→ Exercise input:
————————

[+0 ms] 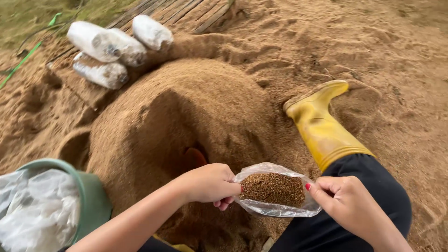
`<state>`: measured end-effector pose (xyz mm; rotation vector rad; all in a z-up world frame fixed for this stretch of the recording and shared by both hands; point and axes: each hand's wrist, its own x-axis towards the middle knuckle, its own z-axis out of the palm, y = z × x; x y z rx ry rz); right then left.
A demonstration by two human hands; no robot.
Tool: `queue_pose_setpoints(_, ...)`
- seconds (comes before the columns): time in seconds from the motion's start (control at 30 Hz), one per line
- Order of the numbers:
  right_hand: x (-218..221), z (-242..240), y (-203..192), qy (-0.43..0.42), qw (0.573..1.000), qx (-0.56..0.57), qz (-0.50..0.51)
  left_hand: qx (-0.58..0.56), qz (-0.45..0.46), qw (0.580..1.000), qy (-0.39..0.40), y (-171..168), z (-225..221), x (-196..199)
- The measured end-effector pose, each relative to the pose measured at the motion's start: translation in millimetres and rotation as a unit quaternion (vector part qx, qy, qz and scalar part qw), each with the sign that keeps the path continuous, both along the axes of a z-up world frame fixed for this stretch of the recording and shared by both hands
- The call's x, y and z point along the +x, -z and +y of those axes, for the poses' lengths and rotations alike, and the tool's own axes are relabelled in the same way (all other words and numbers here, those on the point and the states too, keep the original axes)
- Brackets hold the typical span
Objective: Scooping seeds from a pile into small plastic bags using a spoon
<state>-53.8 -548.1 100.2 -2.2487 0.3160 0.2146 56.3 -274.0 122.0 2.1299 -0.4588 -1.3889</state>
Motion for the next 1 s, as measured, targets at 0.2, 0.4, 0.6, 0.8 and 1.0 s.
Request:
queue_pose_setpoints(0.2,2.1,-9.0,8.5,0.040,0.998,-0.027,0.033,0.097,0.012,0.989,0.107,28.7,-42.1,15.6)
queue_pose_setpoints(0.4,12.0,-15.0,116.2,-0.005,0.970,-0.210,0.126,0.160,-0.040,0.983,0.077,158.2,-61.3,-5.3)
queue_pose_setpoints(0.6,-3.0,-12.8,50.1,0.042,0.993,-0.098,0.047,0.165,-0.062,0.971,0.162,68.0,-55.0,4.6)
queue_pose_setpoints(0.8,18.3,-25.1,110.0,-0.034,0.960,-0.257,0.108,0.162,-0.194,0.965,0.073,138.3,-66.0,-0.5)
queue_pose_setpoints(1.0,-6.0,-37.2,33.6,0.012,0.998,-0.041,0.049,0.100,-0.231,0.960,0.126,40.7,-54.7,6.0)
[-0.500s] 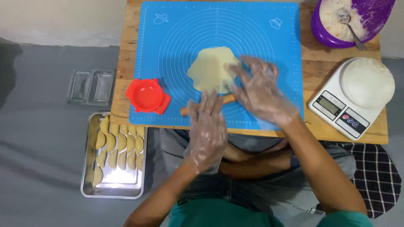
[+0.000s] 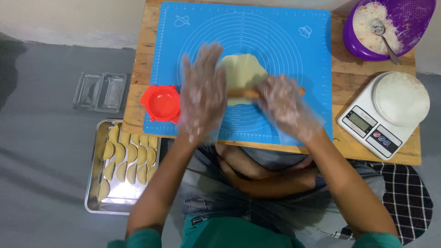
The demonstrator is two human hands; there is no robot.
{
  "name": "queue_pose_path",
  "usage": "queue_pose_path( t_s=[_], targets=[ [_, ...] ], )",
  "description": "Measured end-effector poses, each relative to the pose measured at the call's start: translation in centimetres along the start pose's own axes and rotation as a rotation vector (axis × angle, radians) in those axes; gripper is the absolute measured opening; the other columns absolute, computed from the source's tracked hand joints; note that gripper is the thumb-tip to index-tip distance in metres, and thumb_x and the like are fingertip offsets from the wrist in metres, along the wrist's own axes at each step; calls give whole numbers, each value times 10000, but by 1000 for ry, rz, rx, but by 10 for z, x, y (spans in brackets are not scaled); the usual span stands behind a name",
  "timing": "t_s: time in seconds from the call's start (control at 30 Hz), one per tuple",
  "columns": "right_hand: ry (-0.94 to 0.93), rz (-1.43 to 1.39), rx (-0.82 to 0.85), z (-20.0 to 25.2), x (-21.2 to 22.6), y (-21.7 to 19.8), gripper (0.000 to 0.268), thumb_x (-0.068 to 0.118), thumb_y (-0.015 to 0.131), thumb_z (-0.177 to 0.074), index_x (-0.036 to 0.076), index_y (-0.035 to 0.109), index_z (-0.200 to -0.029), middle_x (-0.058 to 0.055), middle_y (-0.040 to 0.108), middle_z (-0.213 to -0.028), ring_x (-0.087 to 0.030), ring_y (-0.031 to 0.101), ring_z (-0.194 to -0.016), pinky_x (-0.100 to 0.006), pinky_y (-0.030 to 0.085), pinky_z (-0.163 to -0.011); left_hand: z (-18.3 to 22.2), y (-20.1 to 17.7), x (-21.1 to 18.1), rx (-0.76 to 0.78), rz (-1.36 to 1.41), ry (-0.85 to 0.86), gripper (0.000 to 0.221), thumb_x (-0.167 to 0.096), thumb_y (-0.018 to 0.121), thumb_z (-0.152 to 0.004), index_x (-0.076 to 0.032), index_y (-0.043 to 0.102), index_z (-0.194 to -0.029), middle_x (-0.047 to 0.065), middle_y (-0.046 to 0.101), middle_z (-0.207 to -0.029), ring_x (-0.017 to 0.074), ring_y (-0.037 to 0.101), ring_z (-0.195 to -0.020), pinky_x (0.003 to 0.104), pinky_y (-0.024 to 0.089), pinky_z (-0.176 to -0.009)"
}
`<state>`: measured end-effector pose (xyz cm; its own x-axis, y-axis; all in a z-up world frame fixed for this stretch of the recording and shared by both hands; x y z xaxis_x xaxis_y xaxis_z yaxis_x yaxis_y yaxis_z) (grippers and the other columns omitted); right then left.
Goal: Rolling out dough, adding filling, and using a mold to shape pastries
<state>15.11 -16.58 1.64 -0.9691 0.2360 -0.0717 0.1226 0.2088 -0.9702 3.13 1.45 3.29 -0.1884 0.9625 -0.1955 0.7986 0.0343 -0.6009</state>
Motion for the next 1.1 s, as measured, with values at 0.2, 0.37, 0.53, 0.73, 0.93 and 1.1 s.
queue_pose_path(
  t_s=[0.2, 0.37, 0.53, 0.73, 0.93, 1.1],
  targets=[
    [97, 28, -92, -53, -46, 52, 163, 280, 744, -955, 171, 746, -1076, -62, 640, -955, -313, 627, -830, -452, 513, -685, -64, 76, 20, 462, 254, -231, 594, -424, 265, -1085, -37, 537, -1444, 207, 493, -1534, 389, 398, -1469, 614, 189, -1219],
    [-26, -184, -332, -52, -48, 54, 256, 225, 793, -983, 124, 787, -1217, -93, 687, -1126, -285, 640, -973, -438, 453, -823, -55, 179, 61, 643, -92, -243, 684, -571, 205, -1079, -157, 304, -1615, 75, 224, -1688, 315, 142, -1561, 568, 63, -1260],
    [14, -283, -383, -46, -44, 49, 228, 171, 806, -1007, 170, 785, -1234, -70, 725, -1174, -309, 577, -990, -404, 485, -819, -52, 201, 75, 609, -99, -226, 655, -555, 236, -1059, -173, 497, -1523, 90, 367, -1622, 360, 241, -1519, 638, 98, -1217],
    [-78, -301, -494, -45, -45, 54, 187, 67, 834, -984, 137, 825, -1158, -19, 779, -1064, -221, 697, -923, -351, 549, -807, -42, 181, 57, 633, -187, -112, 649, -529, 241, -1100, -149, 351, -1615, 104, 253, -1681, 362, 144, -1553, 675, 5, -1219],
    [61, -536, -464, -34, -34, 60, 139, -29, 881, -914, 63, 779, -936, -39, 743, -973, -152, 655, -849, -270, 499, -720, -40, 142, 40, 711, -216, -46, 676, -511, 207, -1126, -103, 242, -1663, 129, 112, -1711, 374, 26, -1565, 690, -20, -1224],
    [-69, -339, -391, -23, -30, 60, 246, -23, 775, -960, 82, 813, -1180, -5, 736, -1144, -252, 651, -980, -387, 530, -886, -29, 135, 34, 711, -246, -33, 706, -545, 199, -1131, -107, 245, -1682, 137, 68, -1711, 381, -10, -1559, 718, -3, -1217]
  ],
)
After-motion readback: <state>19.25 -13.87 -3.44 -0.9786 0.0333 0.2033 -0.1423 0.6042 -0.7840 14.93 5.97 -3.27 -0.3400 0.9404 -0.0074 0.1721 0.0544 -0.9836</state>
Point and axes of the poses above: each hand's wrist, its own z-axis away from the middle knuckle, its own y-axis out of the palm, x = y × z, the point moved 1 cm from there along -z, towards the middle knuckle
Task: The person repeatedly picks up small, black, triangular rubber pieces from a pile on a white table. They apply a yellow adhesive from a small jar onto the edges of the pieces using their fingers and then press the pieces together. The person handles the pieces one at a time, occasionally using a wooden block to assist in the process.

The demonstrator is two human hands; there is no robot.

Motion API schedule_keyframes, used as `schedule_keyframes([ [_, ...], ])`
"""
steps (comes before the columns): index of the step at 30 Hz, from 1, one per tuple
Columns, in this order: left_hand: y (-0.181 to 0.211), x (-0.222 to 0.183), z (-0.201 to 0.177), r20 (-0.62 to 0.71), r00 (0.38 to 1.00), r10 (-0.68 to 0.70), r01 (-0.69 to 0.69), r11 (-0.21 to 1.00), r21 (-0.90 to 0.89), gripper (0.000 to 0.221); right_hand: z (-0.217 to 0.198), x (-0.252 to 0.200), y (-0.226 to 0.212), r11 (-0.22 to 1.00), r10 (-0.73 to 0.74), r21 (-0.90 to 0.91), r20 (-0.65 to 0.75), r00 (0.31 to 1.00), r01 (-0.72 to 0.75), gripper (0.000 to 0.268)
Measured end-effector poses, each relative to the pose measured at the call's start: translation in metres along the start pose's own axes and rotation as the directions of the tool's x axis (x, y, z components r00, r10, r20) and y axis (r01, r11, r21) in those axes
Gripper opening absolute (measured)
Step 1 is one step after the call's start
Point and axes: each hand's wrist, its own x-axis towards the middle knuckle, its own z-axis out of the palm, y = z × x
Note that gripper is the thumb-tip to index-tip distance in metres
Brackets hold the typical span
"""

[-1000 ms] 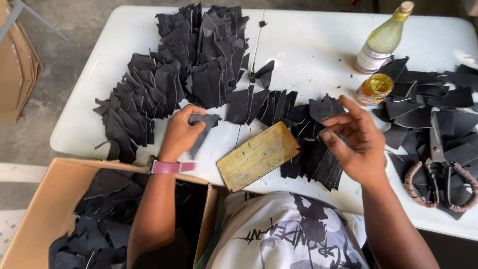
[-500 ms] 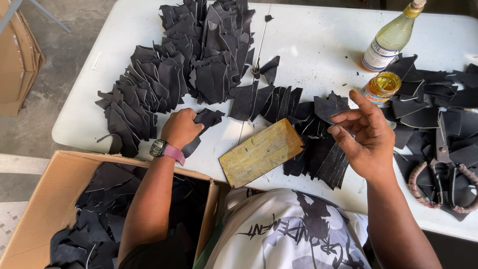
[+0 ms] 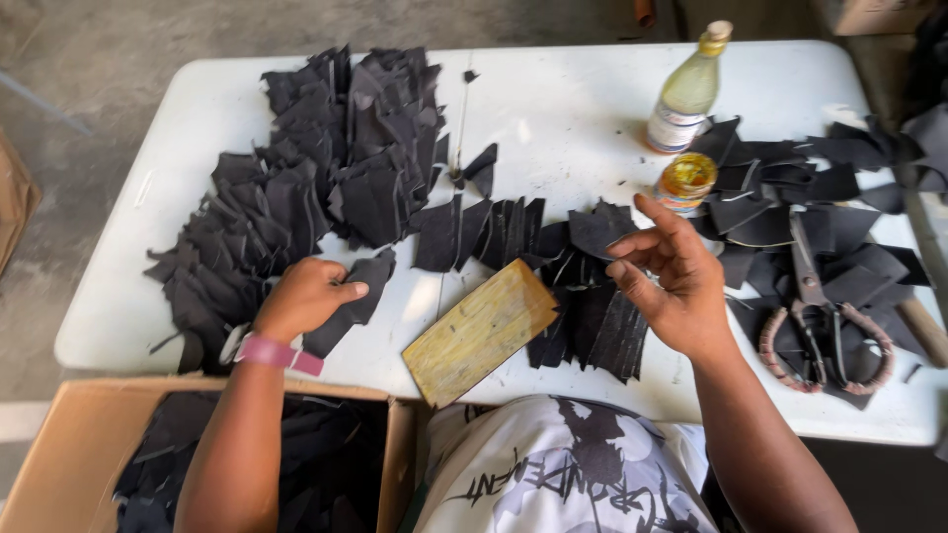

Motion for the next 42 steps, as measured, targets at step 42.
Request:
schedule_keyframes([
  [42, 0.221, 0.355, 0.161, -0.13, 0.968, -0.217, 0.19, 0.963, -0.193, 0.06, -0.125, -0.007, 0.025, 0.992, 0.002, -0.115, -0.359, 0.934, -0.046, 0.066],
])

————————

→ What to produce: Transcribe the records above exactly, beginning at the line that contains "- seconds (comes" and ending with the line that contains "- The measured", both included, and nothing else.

→ Problem solution:
- seconds (comes before the columns): time in seconds from the motion's start (control at 30 Hz), one per line
- Order of the numbers:
  right_hand: x (-218..221), z (-242..240), y (-203..192), qy (-0.43..0.42), qw (0.573..1.000), qx (-0.56..0.57), qz (-0.50..0.51)
  left_hand: qx (-0.58..0.56), qz (-0.45..0.46), qw (0.580..1.000), qy (-0.39..0.40), y (-171..168), z (-225..221), x (-196..199)
- The measured end-effector pose, each relative to the pose measured at the motion's start: translation in millimetres and rotation as a unit quaternion (vector part qx, qy, qz and scalar part qw), each with the sign that keeps the path continuous, both along the axes of a z-up world frame fixed for this stretch of the recording and shared by both hands

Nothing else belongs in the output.